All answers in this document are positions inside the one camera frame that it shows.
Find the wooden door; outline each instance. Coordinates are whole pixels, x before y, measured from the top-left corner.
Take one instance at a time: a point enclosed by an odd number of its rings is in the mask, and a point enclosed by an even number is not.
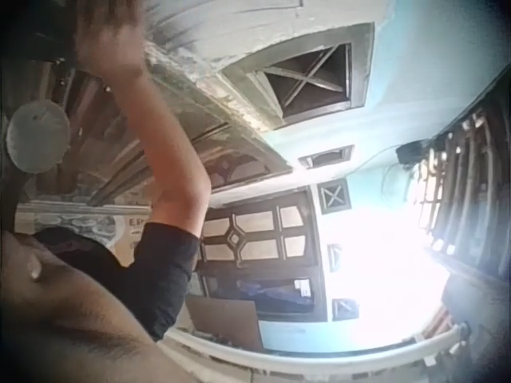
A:
[[[312,267],[319,263],[315,217],[307,190],[211,210],[203,237],[199,270]]]

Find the white railing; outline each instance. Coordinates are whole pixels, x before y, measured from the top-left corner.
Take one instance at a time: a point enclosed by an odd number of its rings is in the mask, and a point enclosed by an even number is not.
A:
[[[215,357],[249,369],[325,376],[366,373],[407,365],[450,349],[464,340],[468,333],[469,329],[466,324],[455,325],[446,333],[399,349],[355,357],[333,358],[279,357],[265,353],[253,353],[206,341],[180,330],[170,330],[165,337],[205,356]]]

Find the person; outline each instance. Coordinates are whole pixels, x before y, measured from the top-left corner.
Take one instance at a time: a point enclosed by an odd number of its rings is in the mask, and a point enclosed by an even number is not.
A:
[[[34,237],[109,290],[157,342],[183,306],[211,181],[145,66],[143,2],[116,2],[114,9],[109,3],[77,1],[77,57],[85,71],[110,87],[162,192],[129,267],[100,243],[64,227]]]

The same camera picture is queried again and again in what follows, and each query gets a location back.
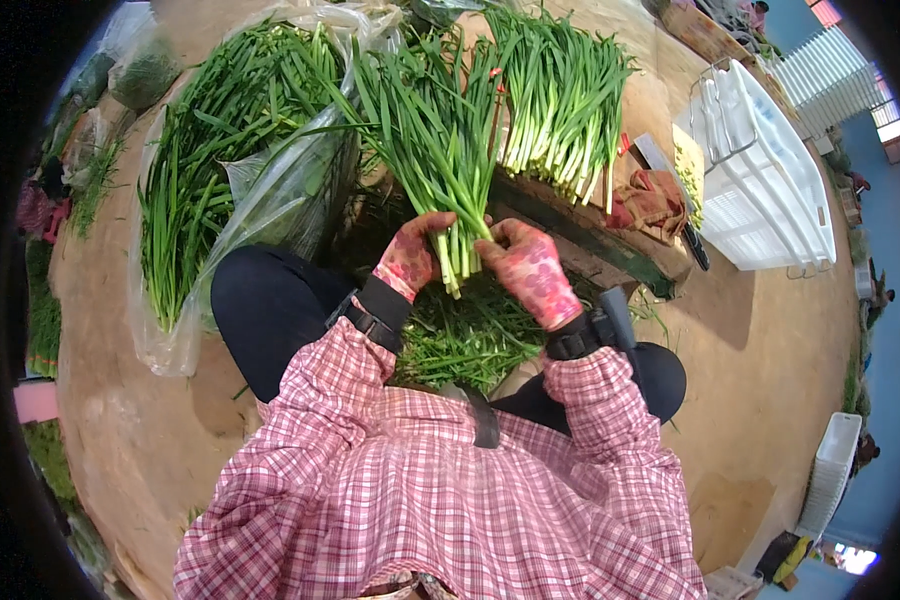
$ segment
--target hand
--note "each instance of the hand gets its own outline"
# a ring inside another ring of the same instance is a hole
[[[427,234],[445,231],[456,220],[453,212],[428,212],[405,223],[384,250],[373,276],[412,304],[420,288],[441,276],[440,264],[427,249]]]
[[[474,250],[540,327],[559,330],[584,312],[549,235],[516,219],[504,219],[490,232],[508,246],[477,240]]]

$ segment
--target pink plaid shirt
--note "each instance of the pink plaid shirt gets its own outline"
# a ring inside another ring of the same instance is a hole
[[[182,598],[354,598],[396,573],[460,598],[706,598],[680,462],[611,348],[544,361],[568,438],[385,387],[395,356],[340,318],[293,357],[264,425],[184,535]]]

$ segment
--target glove
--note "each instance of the glove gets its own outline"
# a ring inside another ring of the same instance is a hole
[[[441,276],[440,263],[427,249],[427,234],[445,231],[456,220],[453,212],[428,212],[404,223],[384,250],[373,276],[413,304],[420,289]]]
[[[477,240],[474,250],[540,327],[556,331],[583,314],[549,235],[516,219],[504,219],[490,232],[508,246]]]

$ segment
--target black pants
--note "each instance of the black pants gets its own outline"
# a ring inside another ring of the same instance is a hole
[[[261,402],[276,397],[290,359],[324,336],[324,322],[354,286],[275,247],[241,247],[220,261],[210,291],[216,325]],[[666,423],[684,401],[684,366],[655,343],[640,342],[635,359],[648,410]],[[542,374],[493,407],[570,435],[564,405],[543,390]]]

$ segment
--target window
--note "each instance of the window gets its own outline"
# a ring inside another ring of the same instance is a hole
[[[806,0],[806,2],[823,27],[831,27],[843,20],[843,16],[830,0]]]
[[[873,124],[876,125],[876,134],[880,137],[880,143],[887,153],[890,164],[900,162],[900,107],[894,99],[887,81],[878,71],[876,74],[876,87],[880,90],[883,102],[870,111]]]

· · · · ·

→ **What you are asked to do**
Output each line above exactly. Skip the images.

→ **Problem solution**
All answers in this document are positions inside the one camera frame that it shows.
Find the wooden door; outline each instance. Coordinates are whole pixels, x before y, measured from the top-left corner.
Take one instance at a time: a point enclosed by an odd number of its rings is in the mask, and a point enclosed by an even number is not.
A:
[[[312,267],[319,263],[315,217],[307,190],[211,210],[203,237],[199,270]]]

Find the white railing; outline each instance. Coordinates are whole pixels, x before y, measured from the top-left corner.
Take one instance at a time: a point enclosed by an odd number of its rings is in the mask, and a point enclosed by an even number is not.
A:
[[[215,357],[249,369],[325,376],[366,373],[407,365],[450,349],[464,340],[468,333],[469,329],[466,324],[455,325],[446,333],[399,349],[355,357],[333,358],[279,357],[265,353],[253,353],[206,341],[180,330],[170,330],[165,337],[205,356]]]

Find the person; outline each instance. Coordinates are whole pixels, x before y, measured from the top-left corner.
Take one instance at a time: a point enclosed by an odd number of its rings is in the mask, and a point enclosed by an even number is not.
A:
[[[34,237],[109,290],[157,342],[183,306],[211,181],[145,66],[143,2],[116,2],[114,9],[109,3],[77,1],[77,57],[85,71],[110,87],[162,192],[129,267],[100,243],[64,227]]]

The same camera picture is queried again and again in what follows, and each query gets a location back.
$ segment
--target hand
--note "each instance of the hand gets its own outline"
# a ring inside another ring of the same instance is a hole
[[[427,234],[445,231],[456,220],[453,212],[428,212],[405,223],[384,250],[373,276],[412,304],[420,288],[441,276],[440,264],[427,249]]]
[[[474,250],[540,327],[559,330],[584,312],[549,235],[516,219],[504,219],[490,232],[508,246],[477,240]]]

$ segment
--target pink plaid shirt
--note "each instance of the pink plaid shirt gets its own outline"
# a ring inside another ring of the same instance is a hole
[[[182,598],[354,598],[396,573],[460,598],[706,598],[680,462],[611,348],[544,361],[568,438],[385,387],[395,356],[340,318],[293,357],[264,425],[184,535]]]

$ segment
--target glove
--note "each instance of the glove gets its own outline"
# a ring inside another ring of the same instance is a hole
[[[441,276],[440,263],[427,249],[427,234],[445,231],[456,220],[453,212],[428,212],[404,223],[384,250],[373,276],[413,304],[420,289]]]
[[[477,240],[474,250],[540,327],[556,331],[583,314],[549,235],[516,219],[504,219],[490,232],[508,246]]]

$ segment
--target black pants
--note "each instance of the black pants gets its own outline"
# a ring inside another ring of the same instance is a hole
[[[261,402],[276,397],[290,359],[324,336],[324,322],[354,286],[275,247],[241,247],[220,261],[210,291],[216,325]],[[666,423],[684,401],[684,366],[655,343],[640,342],[635,359],[648,410]],[[542,374],[493,407],[570,435],[564,405],[543,390]]]

$ segment
--target window
--note "each instance of the window gets its own outline"
# a ring inside another ring of the same instance is a hole
[[[806,0],[806,2],[823,27],[831,27],[843,20],[843,16],[830,0]]]
[[[873,124],[876,125],[876,134],[880,137],[880,143],[887,153],[890,164],[900,162],[900,107],[894,99],[887,81],[878,71],[876,74],[876,87],[880,90],[883,102],[870,111]]]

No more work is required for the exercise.